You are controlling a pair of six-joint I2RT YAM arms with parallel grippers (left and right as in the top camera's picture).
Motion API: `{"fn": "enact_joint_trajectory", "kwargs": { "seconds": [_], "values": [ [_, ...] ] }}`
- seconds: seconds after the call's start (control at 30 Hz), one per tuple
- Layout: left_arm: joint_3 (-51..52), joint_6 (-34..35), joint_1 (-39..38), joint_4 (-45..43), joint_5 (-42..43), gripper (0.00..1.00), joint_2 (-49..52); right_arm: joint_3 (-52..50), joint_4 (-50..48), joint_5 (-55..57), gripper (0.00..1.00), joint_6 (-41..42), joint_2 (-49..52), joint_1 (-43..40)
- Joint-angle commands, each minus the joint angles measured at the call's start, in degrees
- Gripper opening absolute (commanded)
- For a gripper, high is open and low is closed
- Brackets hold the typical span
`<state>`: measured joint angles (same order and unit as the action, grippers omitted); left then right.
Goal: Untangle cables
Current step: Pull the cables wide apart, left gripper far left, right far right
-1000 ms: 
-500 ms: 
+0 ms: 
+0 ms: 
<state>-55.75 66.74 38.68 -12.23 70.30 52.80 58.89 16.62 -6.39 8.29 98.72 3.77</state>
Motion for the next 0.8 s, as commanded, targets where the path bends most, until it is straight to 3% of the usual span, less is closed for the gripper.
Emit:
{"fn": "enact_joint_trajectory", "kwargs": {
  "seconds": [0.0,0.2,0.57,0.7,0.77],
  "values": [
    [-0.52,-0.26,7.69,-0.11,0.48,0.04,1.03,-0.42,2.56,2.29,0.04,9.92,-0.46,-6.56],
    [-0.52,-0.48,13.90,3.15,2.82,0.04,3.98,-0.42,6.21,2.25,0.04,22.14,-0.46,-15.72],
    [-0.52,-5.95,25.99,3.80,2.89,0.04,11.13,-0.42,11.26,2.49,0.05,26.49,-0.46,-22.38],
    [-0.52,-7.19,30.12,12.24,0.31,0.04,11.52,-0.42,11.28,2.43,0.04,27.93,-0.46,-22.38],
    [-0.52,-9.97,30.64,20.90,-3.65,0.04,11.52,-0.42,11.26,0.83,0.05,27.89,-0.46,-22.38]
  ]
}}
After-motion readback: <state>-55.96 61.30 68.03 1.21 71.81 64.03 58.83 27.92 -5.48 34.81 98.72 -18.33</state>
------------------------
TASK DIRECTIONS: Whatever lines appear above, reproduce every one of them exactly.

EXERCISE SOLUTION:
You are controlling a pair of six-joint I2RT YAM arms with parallel grippers (left and right as in the top camera's picture).
Motion API: `{"fn": "enact_joint_trajectory", "kwargs": { "seconds": [_], "values": [ [_, ...] ] }}`
- seconds: seconds after the call's start (control at 30 Hz), one per tuple
- Layout: left_arm: joint_3 (-51..52), joint_6 (-34..35), joint_1 (-39..38), joint_4 (-45..43), joint_5 (-42..43), gripper (0.00..1.00), joint_2 (-49..52); right_arm: joint_3 (-52..50), joint_4 (-50..48), joint_5 (-55..57), gripper (0.00..1.00), joint_6 (-41..42), joint_2 (-49..52), joint_1 (-43..40)
- Joint-angle commands, each minus the joint angles measured at the call's start, in degrees
- Gripper opening absolute (commanded)
- For a gripper, high is open and low is closed
- Brackets hold the typical span
`<state>`: measured joint angles (same order and unit as the action, grippers omitted); left then right.
Goal: Untangle cables
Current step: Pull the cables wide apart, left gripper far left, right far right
-1000 ms: 
-500 ms: 
+0 ms: 
+0 ms: 
<state>-55.75 66.74 38.68 -12.23 70.30 52.80 58.89 16.62 -6.39 8.29 98.72 3.77</state>
Motion for the next 0.8 s, as commanded, targets where the path bends most, until it is straight to 3% of the usual span, less is closed for the gripper.
Emit:
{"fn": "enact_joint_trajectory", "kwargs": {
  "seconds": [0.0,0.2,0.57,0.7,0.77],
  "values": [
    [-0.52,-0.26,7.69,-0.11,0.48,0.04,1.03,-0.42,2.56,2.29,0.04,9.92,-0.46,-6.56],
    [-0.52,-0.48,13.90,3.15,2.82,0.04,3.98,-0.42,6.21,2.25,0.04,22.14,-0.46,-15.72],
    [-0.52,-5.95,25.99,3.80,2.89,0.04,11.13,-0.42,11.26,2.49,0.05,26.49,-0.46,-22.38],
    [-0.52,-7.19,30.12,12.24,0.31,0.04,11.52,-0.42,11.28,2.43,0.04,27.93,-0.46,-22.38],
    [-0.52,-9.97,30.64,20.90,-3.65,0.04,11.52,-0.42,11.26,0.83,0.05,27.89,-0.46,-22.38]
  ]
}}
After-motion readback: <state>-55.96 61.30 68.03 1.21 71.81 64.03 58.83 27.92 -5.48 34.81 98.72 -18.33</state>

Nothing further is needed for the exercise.